We are already seeing work done by major broadcasters and news organizations in preparation for the 2012 presidential campaign season. Expect to use your mobile device or laptop to fact-check debates and speeches in real time. Synch your device with live broadcasts to get additional news content from major media brands. Co-viewing experiences that integrate social networks such as Twitter and Facebook will gain widespread use.
High-end optical character recognition software developer ABBYY shocked many in the tech community when it released a 99-cent iPhone app in 2011. Dubbed TextGrabber, it allows a user to snap a photo, extract the text and then import it into a document that can be edited, copied and even translated. Amazon already lets users take photos of products to search for them on its website, and there will be similar photo and text scanning services meant to support commerce launching in the next few months.

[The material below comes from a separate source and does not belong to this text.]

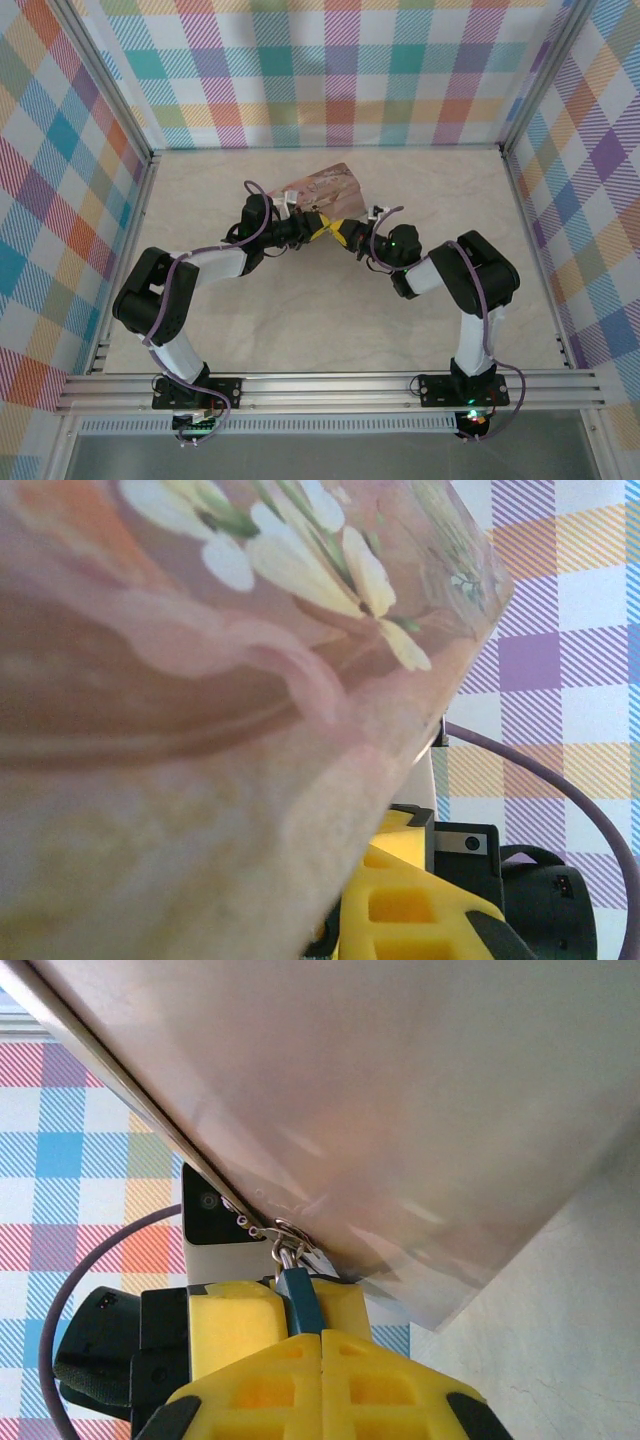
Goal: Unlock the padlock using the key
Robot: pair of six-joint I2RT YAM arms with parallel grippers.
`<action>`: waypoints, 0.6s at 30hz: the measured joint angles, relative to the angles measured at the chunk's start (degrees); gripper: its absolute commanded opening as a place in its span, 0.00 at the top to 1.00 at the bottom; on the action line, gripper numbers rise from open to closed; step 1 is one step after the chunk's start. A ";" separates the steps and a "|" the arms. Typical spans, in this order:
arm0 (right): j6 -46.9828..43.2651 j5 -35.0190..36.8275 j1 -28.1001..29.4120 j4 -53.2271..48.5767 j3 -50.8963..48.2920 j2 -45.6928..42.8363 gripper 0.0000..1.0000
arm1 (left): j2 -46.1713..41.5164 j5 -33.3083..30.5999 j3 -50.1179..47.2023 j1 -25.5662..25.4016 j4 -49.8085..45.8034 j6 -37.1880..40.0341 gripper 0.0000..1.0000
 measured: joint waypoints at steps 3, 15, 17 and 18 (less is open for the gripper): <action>0.11 0.37 0.24 0.02 0.04 0.35 0.91 | 0.00 -0.20 0.02 0.00 -0.90 0.90 1.00; -1.81 2.62 0.33 -0.28 -9.09 0.52 0.75 | 0.07 1.49 0.94 -2.27 -13.92 10.36 1.00; -2.75 3.41 0.09 -1.07 -11.56 0.17 0.74 | 0.07 2.69 0.94 -2.82 -14.38 10.93 1.00; -3.21 3.69 0.04 -1.44 -12.70 -0.13 0.74 | 0.09 3.17 0.94 -3.06 -14.56 11.30 1.00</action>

With the adoption of the Siri application, iOS 5 mobile phones (Apple only) can now compare location, interests, intentions, schedule, friends, history, likes, dislikes and more to serve content and answers to questions. Siri uses natural language processing, so that a user can simply speak into her phone: find a dinner reservation for four. In return, Siri will locate a restaurant that the user will probably like, suggest three other friends to invite based on shared calendars, and make the reservation through OpenTable. While Siri has 40 years of DARPA research and the work of several universities (Carnegie Mellon, Stanford) powering it, we do anticipate similar context-aware mobile apps coming to market in 2012.
Square, the white, square-shaped credit card swiping reader that plugs into an iPhone, is being used by thousands of small businesses and consumers. Square’s Card Case service now lets a user check into a venue with her phone and then pay with a credit or debit card at an iPad-enabled Square Register. Google Wallet allows users to store credit cards and swipe their mobile devices at physical registers. And Silicon Valley startup Naratte is working on its Zoosh product, which uses a ultrasound system on ordinary mobile handsets in order to transmit payments. We expect to see more mobile payments in 2012, if not fewer leather wallets.
When Google launched its new social network Plus, it made headlines for requiring users to create accounts with their real names and identities. At the time, Google argued that people behave better when they use their real names — it even went so far as to call Plus not a social network, but a digital identity service. Some are now questioning how and when Google would be using our digital identities. Outside of social media, police departments in the U.S. have started using MORIS, which snaps on to an iPhone and enables officers to scan the irises of alleged criminals. In Brazil, police offers are starting to fit glasses with biometric cameras which can scan 46,000 data points on a face and query a criminal database in real-time. Siri, an application acquired by Apple for the iPhone, can recognize individual voices and infer contextual information based on the user. In 2012, our fingerprints may not matter nearly as much as our eyes, faces, and usernames.